What is needed: Without the pictures, set down the records below word for word.
START Information given
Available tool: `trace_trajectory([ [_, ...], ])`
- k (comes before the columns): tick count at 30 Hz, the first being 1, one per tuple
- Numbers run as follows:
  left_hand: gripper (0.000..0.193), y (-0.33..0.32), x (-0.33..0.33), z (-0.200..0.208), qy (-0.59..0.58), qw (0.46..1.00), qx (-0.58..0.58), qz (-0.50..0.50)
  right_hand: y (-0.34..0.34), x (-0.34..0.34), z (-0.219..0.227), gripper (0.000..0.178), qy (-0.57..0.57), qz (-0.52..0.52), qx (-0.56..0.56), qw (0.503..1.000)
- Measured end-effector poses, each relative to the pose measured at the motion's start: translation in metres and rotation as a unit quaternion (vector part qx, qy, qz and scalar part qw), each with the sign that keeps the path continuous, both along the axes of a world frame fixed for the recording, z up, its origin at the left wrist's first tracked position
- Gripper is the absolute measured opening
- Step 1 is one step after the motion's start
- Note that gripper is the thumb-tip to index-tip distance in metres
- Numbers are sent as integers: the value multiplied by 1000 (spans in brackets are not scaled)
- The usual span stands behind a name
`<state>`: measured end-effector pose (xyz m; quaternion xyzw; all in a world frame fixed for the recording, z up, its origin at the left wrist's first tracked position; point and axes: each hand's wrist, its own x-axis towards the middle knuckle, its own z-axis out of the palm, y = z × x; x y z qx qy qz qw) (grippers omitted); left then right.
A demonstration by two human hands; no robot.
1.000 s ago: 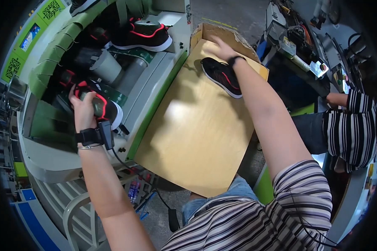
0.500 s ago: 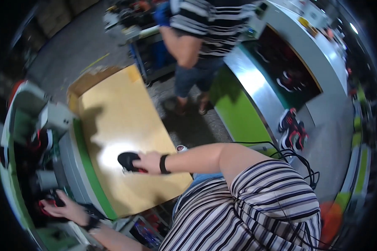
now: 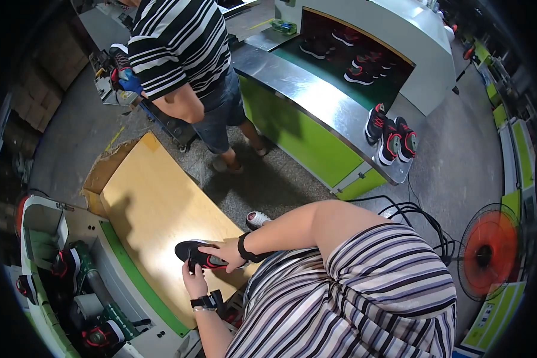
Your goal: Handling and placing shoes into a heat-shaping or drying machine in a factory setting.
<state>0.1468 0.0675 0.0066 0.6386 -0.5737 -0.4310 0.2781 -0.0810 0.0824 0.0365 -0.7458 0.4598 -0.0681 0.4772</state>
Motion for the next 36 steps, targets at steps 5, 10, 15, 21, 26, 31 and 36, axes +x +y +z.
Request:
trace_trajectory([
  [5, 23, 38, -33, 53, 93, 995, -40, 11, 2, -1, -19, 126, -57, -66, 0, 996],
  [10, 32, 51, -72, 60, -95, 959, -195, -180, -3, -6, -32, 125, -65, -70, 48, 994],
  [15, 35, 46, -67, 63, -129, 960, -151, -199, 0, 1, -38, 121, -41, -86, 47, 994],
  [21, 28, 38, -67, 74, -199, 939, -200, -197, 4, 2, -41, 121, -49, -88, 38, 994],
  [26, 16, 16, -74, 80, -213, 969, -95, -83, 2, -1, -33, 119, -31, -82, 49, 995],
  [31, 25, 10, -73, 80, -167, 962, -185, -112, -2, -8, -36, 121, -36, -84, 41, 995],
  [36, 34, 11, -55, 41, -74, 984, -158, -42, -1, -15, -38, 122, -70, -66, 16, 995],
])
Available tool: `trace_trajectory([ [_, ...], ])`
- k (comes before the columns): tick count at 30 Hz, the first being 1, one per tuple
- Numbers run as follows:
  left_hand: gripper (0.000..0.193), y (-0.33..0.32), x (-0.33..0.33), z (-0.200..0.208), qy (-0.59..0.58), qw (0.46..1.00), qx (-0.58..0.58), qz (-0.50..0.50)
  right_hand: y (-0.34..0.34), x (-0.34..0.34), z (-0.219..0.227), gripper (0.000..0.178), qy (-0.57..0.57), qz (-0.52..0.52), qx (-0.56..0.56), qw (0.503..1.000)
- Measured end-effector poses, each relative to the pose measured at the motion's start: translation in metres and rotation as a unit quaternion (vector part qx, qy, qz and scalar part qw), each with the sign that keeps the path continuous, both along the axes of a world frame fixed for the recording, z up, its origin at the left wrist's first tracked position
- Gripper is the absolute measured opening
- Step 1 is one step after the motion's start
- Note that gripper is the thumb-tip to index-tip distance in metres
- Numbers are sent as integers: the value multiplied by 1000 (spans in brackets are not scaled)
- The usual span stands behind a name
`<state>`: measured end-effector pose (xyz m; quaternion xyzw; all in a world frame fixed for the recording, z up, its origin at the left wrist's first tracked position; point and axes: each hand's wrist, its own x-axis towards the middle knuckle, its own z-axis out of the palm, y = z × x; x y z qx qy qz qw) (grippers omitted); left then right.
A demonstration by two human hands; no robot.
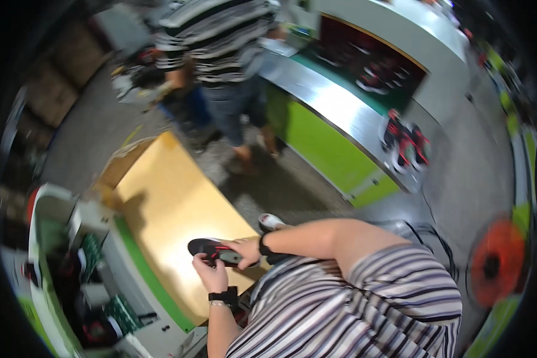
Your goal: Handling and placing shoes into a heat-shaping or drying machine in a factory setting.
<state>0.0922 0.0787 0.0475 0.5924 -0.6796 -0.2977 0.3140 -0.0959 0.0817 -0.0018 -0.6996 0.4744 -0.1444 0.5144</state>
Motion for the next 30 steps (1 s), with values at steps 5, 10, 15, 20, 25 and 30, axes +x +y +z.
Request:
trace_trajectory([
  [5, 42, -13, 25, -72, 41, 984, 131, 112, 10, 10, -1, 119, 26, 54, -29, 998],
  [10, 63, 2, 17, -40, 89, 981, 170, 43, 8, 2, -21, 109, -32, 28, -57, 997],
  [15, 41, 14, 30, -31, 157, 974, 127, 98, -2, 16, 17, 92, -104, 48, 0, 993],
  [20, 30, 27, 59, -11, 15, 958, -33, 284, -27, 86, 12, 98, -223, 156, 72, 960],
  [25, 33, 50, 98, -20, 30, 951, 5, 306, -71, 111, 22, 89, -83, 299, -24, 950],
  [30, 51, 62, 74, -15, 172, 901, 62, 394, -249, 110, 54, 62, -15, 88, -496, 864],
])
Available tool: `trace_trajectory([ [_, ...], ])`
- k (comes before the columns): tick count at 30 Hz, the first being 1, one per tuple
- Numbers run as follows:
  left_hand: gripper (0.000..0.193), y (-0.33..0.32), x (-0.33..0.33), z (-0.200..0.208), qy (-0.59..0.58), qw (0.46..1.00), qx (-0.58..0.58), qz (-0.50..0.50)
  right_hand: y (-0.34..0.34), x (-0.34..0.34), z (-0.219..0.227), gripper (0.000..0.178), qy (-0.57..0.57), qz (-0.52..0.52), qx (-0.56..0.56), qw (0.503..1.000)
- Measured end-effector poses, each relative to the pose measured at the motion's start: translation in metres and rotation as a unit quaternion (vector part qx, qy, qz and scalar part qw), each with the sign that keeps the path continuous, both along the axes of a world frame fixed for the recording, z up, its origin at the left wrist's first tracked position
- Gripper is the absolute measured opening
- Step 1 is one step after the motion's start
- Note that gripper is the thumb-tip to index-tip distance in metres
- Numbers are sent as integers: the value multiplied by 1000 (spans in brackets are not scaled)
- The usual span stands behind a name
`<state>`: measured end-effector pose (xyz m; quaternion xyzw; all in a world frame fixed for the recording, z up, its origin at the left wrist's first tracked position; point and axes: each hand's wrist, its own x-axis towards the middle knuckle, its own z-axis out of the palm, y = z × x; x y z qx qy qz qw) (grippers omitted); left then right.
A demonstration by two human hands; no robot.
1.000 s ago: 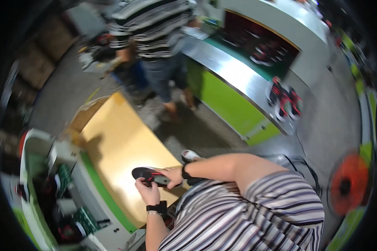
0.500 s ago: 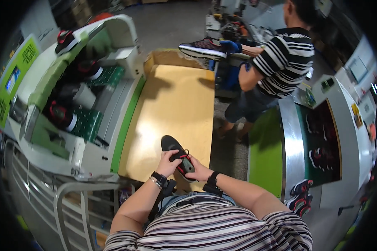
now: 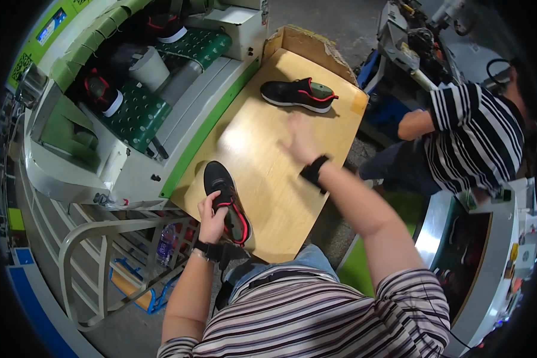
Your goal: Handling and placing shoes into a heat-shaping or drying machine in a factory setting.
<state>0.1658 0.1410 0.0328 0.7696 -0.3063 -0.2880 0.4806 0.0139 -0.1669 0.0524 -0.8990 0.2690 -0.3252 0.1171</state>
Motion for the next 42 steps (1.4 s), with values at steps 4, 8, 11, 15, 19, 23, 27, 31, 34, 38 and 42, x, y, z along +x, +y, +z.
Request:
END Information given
Worked solution:
Available tool: `trace_trajectory([ [_, ...], ])`
- k (comes before the columns): tick count at 30 Hz, the first being 1, one per tuple
- Numbers run as follows:
  left_hand: gripper (0.000..0.193), y (-0.33..0.32), x (-0.33..0.33), z (-0.200..0.208), qy (-0.59..0.58), qw (0.46..1.00), qx (-0.58..0.58), qz (-0.50..0.50)
  right_hand: y (-0.34..0.34), x (-0.34..0.34), z (-0.219..0.227), gripper (0.000..0.178), qy (-0.57..0.57), qz (-0.52..0.52), qx (-0.56..0.56), qw (0.503..1.000)
- Measured end-effector poses, each relative to the pose measured at the motion's start: translation in metres and rotation as a unit quaternion (vector part qx, qy, qz and scalar part qw), each with the sign that keeps the path continuous, both along the axes of a world frame fixed for the recording, z up, its origin at the left wrist's first tracked position
- Gripper is the absolute measured opening
- Step 1 is one step after the motion's start
- Note that gripper is the thumb-tip to index-tip distance in metres
- Numbers are sent as integers: the value multiplied by 1000 (spans in brackets are not scaled)
- The usual span stands behind a name
`<state>`: measured end-effector pose (xyz m; quaternion xyzw; all in a world frame fixed for the recording, z up, its origin at the left wrist's first tracked position; point and axes: each hand's wrist, its own x-axis towards the middle knuckle, its own z-axis out of the palm, y = z × x; x y z qx qy qz qw) (grippers omitted); left then right.
A demonstration by two human hands; no robot.
1.000 s ago: 
0.500 s ago: 
now: 
Your goal: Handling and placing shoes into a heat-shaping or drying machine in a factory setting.
<state>0.1468 0.0675 0.0066 0.6386 -0.5737 -0.4310 0.2781 -0.0810 0.0824 0.0365 -0.7458 0.4598 -0.0681 0.4772</state>
Motion for the next 36 steps, targets at steps 5, 10, 15, 21, 26, 31 and 36, axes +x +y +z.
Request:
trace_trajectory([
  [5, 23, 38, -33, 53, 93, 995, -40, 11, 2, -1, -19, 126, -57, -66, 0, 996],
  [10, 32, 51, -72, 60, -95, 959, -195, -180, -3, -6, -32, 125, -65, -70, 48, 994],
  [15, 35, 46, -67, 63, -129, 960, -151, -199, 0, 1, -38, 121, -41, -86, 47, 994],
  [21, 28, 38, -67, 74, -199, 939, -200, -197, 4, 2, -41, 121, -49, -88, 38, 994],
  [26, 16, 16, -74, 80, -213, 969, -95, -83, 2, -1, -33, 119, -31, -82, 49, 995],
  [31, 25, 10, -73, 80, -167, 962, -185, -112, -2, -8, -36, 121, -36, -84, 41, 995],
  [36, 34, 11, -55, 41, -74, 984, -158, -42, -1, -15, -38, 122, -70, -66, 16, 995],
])
Available tool: `trace_trajectory([ [_, ...], ])`
- k (comes before the columns): tick count at 30 Hz, the first being 1, one per tuple
- Numbers run as follows:
  left_hand: gripper (0.000..0.193), y (-0.33..0.32), x (-0.33..0.33), z (-0.200..0.208), qy (-0.59..0.58), qw (0.46..1.00), qx (-0.58..0.58), qz (-0.50..0.50)
  right_hand: y (-0.34..0.34), x (-0.34..0.34), z (-0.219..0.227), gripper (0.000..0.178), qy (-0.57..0.57), qz (-0.52..0.52), qx (-0.56..0.56), qw (0.503..1.000)
- Measured end-effector poses, each relative to the pose measured at the motion's start: translation in metres and rotation as a unit quaternion (vector part qx, qy, qz and scalar part qw), each with the sign that keeps the path continuous, both along the axes of a world frame fixed for the recording, z up, its origin at the left wrist's first tracked position
- Gripper is the absolute measured opening
- Step 1 is one step after the motion's start
- Note that gripper is the thumb-tip to index-tip distance in metres
- Numbers are sent as integers: the value multiplied by 1000 (spans in brackets are not scaled)
- The usual span stands behind a name
`<state>`: measured end-effector pose (xyz m; quaternion xyzw; all in a world frame fixed for the recording, z up, its origin at the left wrist's first tracked position; point and axes: each hand's wrist, its own x-axis towards the middle knuckle, its own z-axis out of the palm, y = z × x; x y z qx qy qz qw) (grippers omitted); left then right.
A demonstration by two human hands; no robot.
Your goal: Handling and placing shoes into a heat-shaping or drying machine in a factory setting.
<state>0.0922 0.0787 0.0475 0.5924 -0.6796 -0.2977 0.3140 -0.0959 0.0817 -0.0018 -0.6996 0.4744 -0.1444 0.5144</state>
Motion for the next 30 steps (1 s), with values at steps 5, 10, 15, 20, 25 and 30, axes +x +y +z.
Request:
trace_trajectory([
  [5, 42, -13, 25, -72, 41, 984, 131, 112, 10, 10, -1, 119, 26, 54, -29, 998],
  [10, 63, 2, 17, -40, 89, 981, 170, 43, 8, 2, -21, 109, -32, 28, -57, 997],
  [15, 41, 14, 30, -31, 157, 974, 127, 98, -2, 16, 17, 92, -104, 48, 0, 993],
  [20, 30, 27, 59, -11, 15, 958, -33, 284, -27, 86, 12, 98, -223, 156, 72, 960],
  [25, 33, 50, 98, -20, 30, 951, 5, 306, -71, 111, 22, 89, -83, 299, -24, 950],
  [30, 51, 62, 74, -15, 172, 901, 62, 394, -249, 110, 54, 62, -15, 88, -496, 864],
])
Available tool: `trace_trajectory([ [_, ...], ])`
- k (comes before the columns): tick count at 30 Hz, the first being 1, one per tuple
- Numbers run as follows:
  left_hand: gripper (0.000..0.193), y (-0.33..0.32), x (-0.33..0.33), z (-0.200..0.208), qy (-0.59..0.58), qw (0.46..1.00), qx (-0.58..0.58), qz (-0.50..0.50)
  right_hand: y (-0.34..0.34), x (-0.34..0.34), z (-0.219..0.227), gripper (0.000..0.178), qy (-0.57..0.57), qz (-0.52..0.52), qx (-0.56..0.56), qw (0.503..1.000)
- Measured end-effector poses, each relative to the pose measured at the motion's start: translation in metres and rotation as a unit quaternion (vector part qx, qy, qz and scalar part qw), each with the sign that keeps the path continuous, both along the axes of a world frame fixed for the recording, z up, its origin at the left wrist's first tracked position
- Gripper is the absolute measured opening
- Step 1 is one step after the motion's start
- Note that gripper is the thumb-tip to index-tip distance in metres
- Numbers are sent as integers: the value multiplied by 1000 (spans in brackets are not scaled)
- The usual span stands behind a name
`<state>`: measured end-effector pose (xyz m; quaternion xyzw; all in a world frame fixed for the recording, z up, its origin at the left wrist's first tracked position; point and axes: each hand's wrist, its own x-axis towards the middle knuckle, its own z-axis out of the palm, y = z × x; x y z qx qy qz qw) (grippers omitted); left then right.
A demonstration by two human hands; no robot.
1.000 s ago: 
0.500 s ago: 
now: 
Your goal: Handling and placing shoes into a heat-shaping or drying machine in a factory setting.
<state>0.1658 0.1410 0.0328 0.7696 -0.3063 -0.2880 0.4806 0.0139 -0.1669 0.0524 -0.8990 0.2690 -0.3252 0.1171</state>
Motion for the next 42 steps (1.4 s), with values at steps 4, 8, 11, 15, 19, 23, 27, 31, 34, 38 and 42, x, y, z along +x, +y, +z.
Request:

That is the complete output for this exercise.